{"title":"Zero Blackout Avoidance Keeping Emergency Services at Priority using Machine Learning","authors":"Saurabh Ganpat Munde, Ajay S Ladkat, R. Patil","doi":"10.1109/ICECCT56650.2023.10179676","DOIUrl":null,"url":null,"abstract":"Wide area monitoring protection and control system (WAMPAC) screen and control the grid dynamics progressively. Accessibility of PMU information in WAMPAC opened the entryway for information driven displaying. This paper proposes a novel information driven model for power outage chance investigation. Investigation depends on the Kullback-Leibler difference (KLD) along with Machine Learning (ML). The key commitment of this paper is probabilistic investigation of transmission line information to catch the power stream defenselessness in the course disappointment and early forecast of likely power outage dependent on the relative entropy among typical and the bothered power stream information.
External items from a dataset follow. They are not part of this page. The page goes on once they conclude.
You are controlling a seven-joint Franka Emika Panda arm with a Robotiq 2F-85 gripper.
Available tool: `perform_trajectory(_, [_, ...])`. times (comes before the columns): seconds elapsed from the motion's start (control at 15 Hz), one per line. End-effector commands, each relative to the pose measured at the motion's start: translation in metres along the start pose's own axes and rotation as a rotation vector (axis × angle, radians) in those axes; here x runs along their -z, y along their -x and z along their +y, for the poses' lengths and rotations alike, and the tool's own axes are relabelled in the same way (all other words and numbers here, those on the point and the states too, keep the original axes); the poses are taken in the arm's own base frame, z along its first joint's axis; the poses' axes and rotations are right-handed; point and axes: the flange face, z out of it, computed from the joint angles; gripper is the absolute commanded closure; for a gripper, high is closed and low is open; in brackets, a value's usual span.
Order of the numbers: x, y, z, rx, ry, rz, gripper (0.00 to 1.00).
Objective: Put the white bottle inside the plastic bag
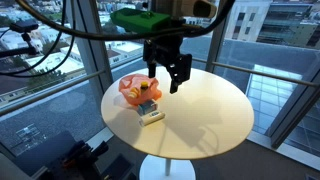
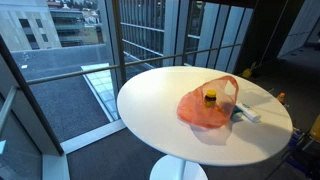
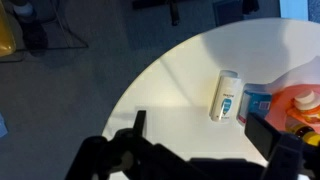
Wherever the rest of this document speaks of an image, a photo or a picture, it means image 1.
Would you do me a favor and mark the round white table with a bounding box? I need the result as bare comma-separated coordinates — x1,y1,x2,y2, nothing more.
101,67,254,180

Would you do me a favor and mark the blue and white box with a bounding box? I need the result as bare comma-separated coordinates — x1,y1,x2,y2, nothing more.
138,100,158,115

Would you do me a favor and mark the dark jar with yellow lid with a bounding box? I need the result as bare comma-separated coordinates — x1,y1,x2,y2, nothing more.
140,81,149,93

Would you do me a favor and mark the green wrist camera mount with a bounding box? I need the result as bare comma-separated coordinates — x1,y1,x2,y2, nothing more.
110,8,182,35

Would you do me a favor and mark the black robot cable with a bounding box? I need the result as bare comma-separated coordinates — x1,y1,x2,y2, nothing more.
0,0,236,78

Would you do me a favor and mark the orange plastic bag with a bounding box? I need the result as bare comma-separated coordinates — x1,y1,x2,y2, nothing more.
118,74,162,106

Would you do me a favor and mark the black equipment on floor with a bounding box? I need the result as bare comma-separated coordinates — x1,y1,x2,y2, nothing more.
13,130,138,180

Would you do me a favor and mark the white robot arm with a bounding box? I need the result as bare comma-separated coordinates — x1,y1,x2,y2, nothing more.
143,0,217,94

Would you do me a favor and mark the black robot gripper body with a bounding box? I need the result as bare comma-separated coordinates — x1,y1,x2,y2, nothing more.
143,35,192,78

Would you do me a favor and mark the metal window railing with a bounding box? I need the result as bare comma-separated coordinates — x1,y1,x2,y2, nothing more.
0,57,320,118

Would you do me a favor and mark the black camera on tripod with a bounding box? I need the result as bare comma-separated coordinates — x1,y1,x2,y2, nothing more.
0,19,39,58
For power outage expectation the reference KLD limit is ascertained from the past power outage occasions and utilized as an antecedent for power outage early cautioning sign Intentional Islanding.","PeriodicalId":180790,"journal":{"name":"2023 Fifth International Conference on Electrical, Computer and Communication Technologies (ICECCT)","volume":"52 1","pages":"0"},"PeriodicalIF":0.0000,"publicationDate":"2023-02-22","publicationTypes":"Journal Article","fieldsOfStudy":null,"isOpenAccess":false,"openAccessPdf":"","citationCount":"0","resultStr":null,"platform":"Semanticscholar","paperid":null,"PeriodicalName":"2023 Fifth International Conference on Electrical, Computer and Communication Technologies (ICECCT)","FirstCategoryId":"1085","ListUrlMain":"https://doi.org/10.1109/ICECCT56650.2023.10179676","RegionNum":0,"RegionCategory":null,"ArticlePicture":[],"TitleCN":null,"AbstractTextCN":null,"PMCID":null,"EPubDate":"","PubModel":"","JCR":"","JCRName":"","Score":null,"Total":0}
Zero Blackout Avoidance Keeping Emergency Services at Priority using Machine Learning
Wide area monitoring protection and control system (WAMPAC) screen and control the grid dynamics progressively. Accessibility of PMU information in WAMPAC opened the entryway for information driven displaying. This paper proposes a novel information driven model for power outage chance investigation. Investigation depends on the Kullback-Leibler difference (KLD) along with Machine Learning (ML). The key commitment of this paper is probabilistic investigation of transmission line information to catch the power stream defenselessness in the course disappointment and early forecast of likely power outage dependent on the relative entropy among typical and the bothered power stream information. For power outage expectation the reference KLD limit is ascertained from the past power outage occasions and utilized as an antecedent for power outage early cautioning sign Intentional Islanding.